28Therefore, on a balance of probabilities I find that the psychological assessment requested is not reasonable and necessary.
Orthopedic Assessment
29The respondent argues that the applicant is not entitled to payment of this assessment because the benefit is available through a collateral provider, specifically OHIP. Section 25(1)3 of the Schedule states that the insurer shall pay reasonable fees charged by a health care practitioner for reviewing and approving a treatment plan, including an assessment necessary for that purpose. However, section 268 of the Insurance Act and section 47(2) of the Schedule require an individual injured in a motor vehicle accident to first seek coverage through any available collateral benefits provider before relying on the benefits described in the Schedule, which includes OHIP.3
30The insurer must demonstrate that the collateral benefits are “reasonably available” to the insured from a collateral provider. If this is done, the burden shifts to the insured to prove the benefit was not reasonably available.
31The respondent demonstrated that the applicant was referred to an orthopedic surgeon by his family physician. The evidence illustrates that when he complained of right shoulder impairment, Dr. Palcu referred him to an orthopedic surgeon, who evaluated him, recommended, and performed surgery. The applicant continues to be followed by the orthopedic surgeon as necessary.
32Dr. Palcu’s referral of VS to an orthopedic surgeon after the date of the accident demonstrates that such a referral was reasonably available to him. VS argued that the quality or comprehensiveness of the assessment is significantly lacking when this is obtained through OHIP but did not show that the assessment is not reasonably available on a balance of probabilities. In fact, the evidence shows that the referral is available to him and both his family physician and orthopedic surgeon have been attentive and responsive in addressing his physical impairments. The allegation that the assessment provided by the orthopedic surgeon through OHIP is likely to be less comprehensive than the applicant would prefer is not evidence that the assessment is not reasonably available. I note also that the applicant did not provide any evidence that the assessment would be deficient beyond counsel’s statement that in his experience the assessments performed by OHIP are not detailed.
33Having found the orthopedic assessment was reasonably available through OHIP, I find that the applicant is not entitled to the cost of examination of this treatment plan.
CONCLUSION
34Having found that the applicant is not entitled to the benefits in dispute, it follows that he is not entitled to interest on any amount outstanding.
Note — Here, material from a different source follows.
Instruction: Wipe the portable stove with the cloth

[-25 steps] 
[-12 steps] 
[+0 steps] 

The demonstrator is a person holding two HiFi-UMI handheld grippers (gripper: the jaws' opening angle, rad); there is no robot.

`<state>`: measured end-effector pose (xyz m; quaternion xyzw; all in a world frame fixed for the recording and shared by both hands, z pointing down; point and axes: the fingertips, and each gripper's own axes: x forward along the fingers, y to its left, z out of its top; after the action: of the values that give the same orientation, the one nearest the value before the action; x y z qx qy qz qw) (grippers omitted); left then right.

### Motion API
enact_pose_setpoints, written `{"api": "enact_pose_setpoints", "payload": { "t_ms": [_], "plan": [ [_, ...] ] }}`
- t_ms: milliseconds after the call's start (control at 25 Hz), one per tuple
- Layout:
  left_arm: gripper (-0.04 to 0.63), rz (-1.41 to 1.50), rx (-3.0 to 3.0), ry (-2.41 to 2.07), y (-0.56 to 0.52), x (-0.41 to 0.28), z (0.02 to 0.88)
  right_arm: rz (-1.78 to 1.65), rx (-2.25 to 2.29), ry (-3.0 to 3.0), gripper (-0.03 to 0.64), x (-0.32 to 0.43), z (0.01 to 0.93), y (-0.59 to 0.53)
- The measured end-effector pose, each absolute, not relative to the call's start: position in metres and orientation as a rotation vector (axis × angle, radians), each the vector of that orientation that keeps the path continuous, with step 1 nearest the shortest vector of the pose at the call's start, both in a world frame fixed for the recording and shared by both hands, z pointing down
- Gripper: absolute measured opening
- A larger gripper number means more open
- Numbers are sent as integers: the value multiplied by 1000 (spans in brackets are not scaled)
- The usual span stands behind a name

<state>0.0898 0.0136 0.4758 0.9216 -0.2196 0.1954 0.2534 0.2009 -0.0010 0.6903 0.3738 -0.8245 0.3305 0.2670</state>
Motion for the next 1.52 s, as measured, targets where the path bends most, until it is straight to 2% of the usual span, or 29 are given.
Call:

Additionally, as award is calculated as a percentage of the benefits owed, an award of any amount is not payable.
ORDER
35The application is denied. The applicant is not entitled to NEBs, or the treatment plans in dispute. As a result, there is no interest and no award payable to the applicant.
Date of Issue: August 11, 2021
Nathan Ferguson, Adjudicator
Footnotes
- The factors that inform a determination of NEB entitlement are outlined in Heath v. Economical Mutual Insurance Company, 2009 ONCA 391 at para.50.
- O.Reg. 34/10, at s. 3(7)(a).
- See G.T. v. Unifund Assurance Company, 2017 CanLII 81567 (ON LAT)(Reconsideration Decision).